■ **WHAT YOU ARE ASKED TO DO**:
Provide again, from the entries below, every line from the one containing "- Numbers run" through the one containing "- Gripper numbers", exactly as written, and no other line.
[Start of section]
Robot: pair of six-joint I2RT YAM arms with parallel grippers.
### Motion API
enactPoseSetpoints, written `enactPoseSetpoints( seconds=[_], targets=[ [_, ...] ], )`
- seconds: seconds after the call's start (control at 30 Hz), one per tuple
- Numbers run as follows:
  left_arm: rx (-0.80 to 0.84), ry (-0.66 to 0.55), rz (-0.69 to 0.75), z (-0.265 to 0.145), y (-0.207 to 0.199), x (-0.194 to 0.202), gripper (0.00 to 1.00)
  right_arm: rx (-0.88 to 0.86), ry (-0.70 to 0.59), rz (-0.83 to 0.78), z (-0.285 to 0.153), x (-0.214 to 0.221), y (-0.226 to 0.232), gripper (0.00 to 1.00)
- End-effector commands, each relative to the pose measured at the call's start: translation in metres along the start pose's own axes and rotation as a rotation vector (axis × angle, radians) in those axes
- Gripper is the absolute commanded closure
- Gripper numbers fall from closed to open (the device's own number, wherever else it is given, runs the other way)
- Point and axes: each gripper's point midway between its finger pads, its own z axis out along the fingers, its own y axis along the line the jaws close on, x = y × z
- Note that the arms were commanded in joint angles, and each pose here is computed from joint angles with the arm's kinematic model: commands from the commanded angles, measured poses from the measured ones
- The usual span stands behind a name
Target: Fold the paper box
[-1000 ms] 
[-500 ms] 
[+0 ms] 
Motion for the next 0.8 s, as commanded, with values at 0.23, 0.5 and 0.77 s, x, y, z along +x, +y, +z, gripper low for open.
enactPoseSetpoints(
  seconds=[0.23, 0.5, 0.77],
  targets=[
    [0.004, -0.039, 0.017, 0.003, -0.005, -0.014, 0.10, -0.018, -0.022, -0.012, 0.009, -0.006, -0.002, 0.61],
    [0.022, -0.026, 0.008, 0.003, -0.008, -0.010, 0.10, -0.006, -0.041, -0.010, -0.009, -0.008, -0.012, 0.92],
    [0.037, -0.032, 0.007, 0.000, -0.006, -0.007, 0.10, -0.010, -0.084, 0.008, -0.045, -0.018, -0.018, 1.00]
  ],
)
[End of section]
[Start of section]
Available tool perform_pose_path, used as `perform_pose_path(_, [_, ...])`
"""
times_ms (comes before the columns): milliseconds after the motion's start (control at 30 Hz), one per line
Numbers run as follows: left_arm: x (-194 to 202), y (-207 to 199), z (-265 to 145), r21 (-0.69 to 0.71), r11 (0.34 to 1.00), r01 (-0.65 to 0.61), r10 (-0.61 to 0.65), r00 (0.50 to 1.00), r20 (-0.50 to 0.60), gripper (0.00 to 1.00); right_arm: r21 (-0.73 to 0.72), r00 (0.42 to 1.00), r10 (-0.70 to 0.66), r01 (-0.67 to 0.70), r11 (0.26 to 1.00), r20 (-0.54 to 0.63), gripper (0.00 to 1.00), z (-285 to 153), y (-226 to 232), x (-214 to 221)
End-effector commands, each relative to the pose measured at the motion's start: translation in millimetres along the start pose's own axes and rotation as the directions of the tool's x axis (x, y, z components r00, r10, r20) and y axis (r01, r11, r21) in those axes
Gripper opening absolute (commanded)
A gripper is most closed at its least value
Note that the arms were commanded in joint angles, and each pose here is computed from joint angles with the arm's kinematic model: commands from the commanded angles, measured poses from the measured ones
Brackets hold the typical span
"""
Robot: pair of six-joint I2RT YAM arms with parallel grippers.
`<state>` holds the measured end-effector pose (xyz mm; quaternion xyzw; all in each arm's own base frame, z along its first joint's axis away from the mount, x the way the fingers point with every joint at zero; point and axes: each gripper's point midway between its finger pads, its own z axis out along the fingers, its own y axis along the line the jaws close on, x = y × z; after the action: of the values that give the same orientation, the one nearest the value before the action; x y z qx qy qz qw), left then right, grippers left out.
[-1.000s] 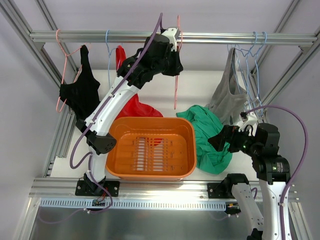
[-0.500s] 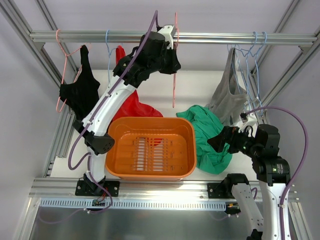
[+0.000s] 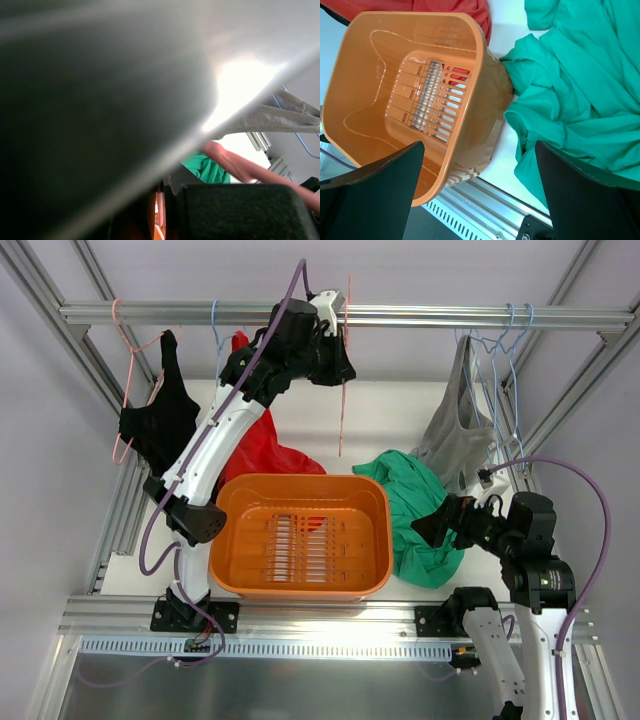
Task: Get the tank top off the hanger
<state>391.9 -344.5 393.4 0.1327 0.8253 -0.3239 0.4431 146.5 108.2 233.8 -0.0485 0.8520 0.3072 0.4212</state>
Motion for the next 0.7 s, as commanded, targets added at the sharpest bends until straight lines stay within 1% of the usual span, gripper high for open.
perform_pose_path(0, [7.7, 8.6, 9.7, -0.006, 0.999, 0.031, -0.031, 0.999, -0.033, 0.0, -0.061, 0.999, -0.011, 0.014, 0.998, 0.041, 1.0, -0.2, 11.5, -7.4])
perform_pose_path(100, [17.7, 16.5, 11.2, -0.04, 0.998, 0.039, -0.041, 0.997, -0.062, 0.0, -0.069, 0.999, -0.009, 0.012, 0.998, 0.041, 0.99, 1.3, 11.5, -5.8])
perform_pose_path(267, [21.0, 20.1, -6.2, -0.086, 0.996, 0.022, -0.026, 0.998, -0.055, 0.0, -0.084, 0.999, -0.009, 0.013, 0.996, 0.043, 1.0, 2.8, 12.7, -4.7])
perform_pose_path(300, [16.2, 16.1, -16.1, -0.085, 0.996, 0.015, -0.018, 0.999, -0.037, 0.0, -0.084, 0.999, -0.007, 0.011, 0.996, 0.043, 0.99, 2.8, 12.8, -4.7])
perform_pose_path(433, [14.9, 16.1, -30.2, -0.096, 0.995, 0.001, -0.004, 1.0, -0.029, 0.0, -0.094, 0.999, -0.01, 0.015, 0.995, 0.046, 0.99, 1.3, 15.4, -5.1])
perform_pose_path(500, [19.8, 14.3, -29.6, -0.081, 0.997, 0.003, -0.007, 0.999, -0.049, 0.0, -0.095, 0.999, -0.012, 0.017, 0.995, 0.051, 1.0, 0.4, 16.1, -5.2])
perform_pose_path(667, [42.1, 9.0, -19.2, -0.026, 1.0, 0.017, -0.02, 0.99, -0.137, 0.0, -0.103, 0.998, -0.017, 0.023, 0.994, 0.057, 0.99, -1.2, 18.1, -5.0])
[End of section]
■ **SOLUTION**:
- Numbers run as follows:
  left_arm: rx (-0.80 to 0.84), ry (-0.66 to 0.55), rz (-0.69 to 0.75), z (-0.265 to 0.145), y (-0.207 to 0.199), x (-0.194 to 0.202), gripper (0.00 to 1.00)
  right_arm: rx (-0.88 to 0.86), ry (-0.70 to 0.59), rz (-0.83 to 0.78), z (-0.285 to 0.153), x (-0.214 to 0.221), y (-0.226 to 0.232), gripper (0.00 to 1.00)
- End-effector commands, each relative to the pose measured at the call's start: translation in metres along the start pose's own axes and rotation as a rotation vector (axis × angle, radians) in those axes
- Gripper is the absolute commanded closure
- Gripper numbers fall from closed to open (the device's own number, wherever else it is given, runs the other way)

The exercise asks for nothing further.